What the task asks ▸
In the data below, find the line containing "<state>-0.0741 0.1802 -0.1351", then set down that line and every later line up to and including the line containing "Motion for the", exactly.

[Data Boundary: Start]

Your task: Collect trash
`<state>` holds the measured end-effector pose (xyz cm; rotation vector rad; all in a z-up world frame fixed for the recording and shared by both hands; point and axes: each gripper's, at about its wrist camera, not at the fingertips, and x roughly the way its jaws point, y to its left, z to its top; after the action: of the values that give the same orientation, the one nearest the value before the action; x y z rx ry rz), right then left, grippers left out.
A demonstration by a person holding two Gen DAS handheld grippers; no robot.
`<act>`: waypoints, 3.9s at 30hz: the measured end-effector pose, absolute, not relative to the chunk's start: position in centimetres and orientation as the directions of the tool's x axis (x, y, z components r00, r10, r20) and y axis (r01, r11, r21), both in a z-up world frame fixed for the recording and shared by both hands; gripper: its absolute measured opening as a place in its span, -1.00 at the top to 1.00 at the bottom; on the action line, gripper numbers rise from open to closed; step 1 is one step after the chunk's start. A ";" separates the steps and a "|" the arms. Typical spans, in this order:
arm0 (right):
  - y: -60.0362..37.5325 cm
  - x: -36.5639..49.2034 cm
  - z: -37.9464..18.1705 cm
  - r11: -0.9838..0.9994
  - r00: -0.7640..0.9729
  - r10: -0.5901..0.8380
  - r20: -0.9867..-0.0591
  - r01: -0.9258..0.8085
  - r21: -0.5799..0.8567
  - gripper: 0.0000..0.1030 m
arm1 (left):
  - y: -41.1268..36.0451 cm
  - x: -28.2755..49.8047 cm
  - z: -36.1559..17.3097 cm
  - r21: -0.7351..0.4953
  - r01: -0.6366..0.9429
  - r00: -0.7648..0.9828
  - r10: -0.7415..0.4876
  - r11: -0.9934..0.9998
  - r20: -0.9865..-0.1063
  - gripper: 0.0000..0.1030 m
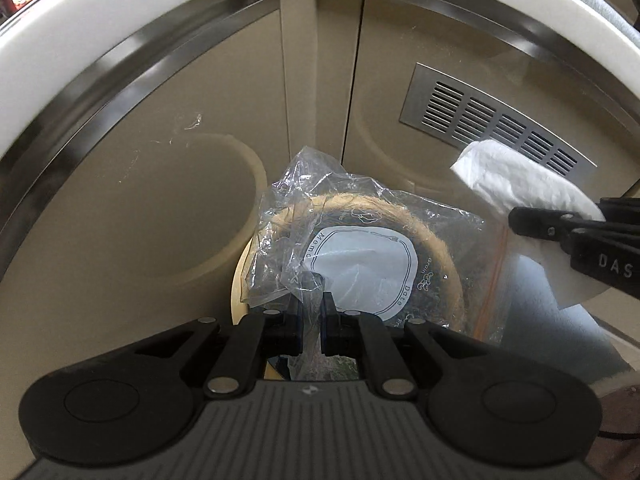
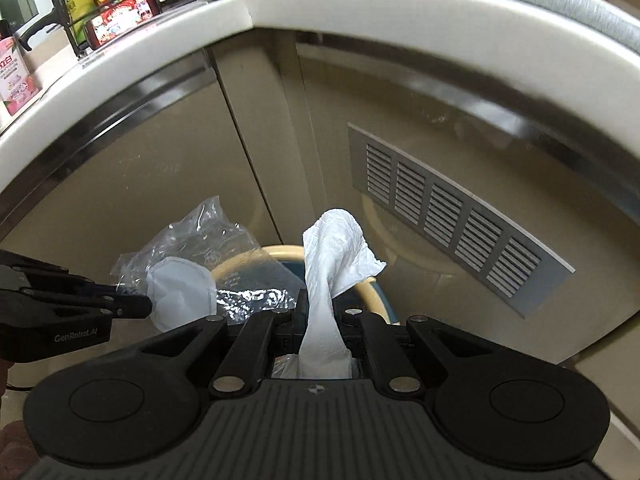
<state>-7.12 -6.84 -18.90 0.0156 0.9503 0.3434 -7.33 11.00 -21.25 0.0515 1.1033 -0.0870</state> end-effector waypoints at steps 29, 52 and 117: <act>-4.3 -3.0 -24.4 0.956 0.376 0.258 -0.890 -0.235 0.177 0.87 | 11.2 -4.7 -26.4 0.045 0.128 0.304 0.004 0.991 -0.953 0.84; -1.8 -0.5 -28.9 0.963 0.250 0.194 -0.949 -0.231 0.136 0.87 | 9.1 -1.1 -28.4 0.081 0.184 0.193 0.045 0.980 -0.980 0.83; -5.0 -11.8 -12.8 0.961 0.594 0.241 -0.768 -0.257 0.103 -0.98 | 8.5 -10.9 -9.2 0.190 0.105 0.420 0.130 0.976 -0.898 -1.00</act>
<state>-11.77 -4.97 -12.79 -0.0193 0.8890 0.2898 -10.88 8.54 -9.25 0.2309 1.1407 0.0154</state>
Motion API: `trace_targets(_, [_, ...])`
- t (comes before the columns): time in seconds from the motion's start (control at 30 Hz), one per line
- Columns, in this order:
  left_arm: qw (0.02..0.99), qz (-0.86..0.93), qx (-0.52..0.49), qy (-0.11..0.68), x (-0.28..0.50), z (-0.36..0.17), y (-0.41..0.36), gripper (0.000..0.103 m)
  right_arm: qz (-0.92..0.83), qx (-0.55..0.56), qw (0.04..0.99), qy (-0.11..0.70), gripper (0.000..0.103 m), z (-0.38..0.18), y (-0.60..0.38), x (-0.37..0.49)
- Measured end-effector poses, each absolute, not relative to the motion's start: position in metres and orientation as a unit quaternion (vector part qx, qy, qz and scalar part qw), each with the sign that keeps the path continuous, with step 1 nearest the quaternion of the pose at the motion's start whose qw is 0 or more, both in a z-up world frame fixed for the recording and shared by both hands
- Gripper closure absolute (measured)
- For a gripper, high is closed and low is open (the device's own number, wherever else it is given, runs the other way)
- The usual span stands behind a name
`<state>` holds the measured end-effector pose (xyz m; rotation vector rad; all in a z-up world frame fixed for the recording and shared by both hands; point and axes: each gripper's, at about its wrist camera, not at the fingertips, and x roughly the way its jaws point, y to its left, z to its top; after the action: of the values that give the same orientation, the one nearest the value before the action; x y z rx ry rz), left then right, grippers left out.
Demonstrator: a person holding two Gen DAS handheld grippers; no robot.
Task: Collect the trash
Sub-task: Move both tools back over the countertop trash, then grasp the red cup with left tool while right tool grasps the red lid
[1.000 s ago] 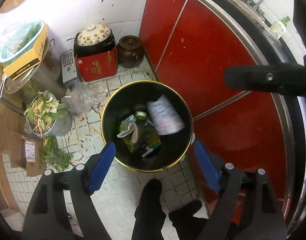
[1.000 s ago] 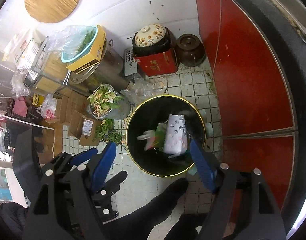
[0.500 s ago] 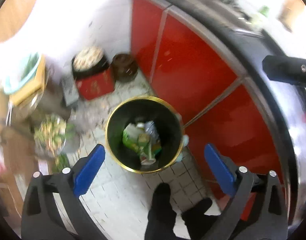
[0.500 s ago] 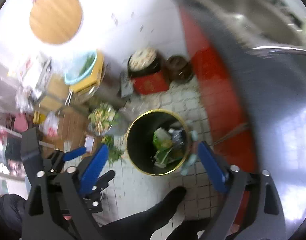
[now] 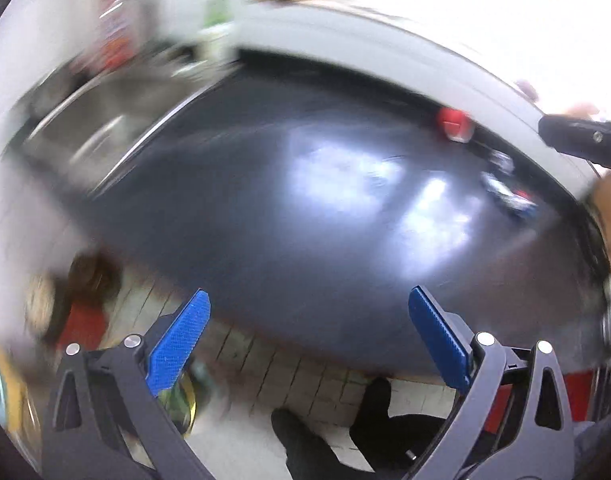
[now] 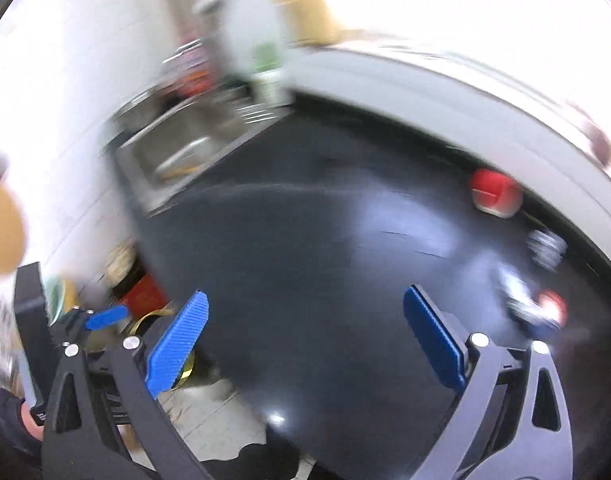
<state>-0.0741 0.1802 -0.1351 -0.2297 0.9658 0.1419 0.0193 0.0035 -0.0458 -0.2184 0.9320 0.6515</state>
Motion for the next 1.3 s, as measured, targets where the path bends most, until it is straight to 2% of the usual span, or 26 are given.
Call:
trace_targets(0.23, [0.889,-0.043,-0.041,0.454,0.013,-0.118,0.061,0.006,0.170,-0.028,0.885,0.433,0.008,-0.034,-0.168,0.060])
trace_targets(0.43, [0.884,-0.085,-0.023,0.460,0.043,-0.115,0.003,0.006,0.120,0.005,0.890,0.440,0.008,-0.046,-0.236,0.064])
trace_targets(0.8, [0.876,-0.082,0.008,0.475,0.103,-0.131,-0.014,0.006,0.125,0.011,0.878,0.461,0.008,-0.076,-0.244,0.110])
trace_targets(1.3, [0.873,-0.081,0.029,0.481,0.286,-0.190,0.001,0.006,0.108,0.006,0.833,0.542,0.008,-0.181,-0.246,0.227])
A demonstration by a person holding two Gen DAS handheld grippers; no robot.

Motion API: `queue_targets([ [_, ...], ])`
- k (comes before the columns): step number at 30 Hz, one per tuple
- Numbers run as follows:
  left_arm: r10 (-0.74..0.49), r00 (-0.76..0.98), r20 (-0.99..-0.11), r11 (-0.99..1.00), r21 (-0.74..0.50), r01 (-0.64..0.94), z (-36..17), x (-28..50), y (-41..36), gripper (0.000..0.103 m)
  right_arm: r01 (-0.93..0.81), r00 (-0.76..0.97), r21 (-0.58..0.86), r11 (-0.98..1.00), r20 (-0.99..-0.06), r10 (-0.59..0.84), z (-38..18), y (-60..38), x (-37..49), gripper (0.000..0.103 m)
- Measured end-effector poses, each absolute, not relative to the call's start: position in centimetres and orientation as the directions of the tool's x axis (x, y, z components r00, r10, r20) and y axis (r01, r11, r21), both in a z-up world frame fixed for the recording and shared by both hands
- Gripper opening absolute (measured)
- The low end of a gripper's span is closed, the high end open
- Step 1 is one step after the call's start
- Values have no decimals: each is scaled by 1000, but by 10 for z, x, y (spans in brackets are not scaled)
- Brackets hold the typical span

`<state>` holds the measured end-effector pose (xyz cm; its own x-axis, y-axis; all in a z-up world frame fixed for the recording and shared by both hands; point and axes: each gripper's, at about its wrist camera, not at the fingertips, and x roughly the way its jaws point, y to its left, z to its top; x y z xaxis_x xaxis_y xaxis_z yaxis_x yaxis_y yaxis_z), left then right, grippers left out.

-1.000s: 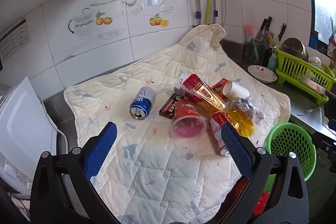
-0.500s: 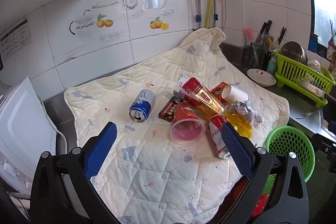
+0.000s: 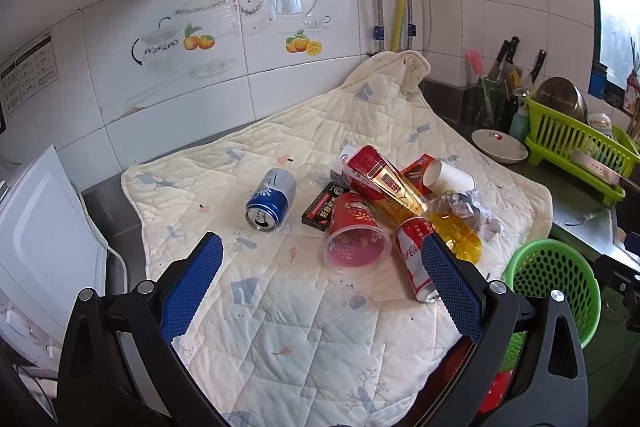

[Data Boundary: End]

Task response ▸
<state>-0.0741 0.1802 -0.1351 -0.2297 0.9658 0.1419 0.0193 0.0035 -0.0458 -0.2184 0.9320 0.6515</state>
Motion for the next 1.3 s, as measured, targets where the path bends most, until it is straight to 2% of the usual span, or 26 are given.

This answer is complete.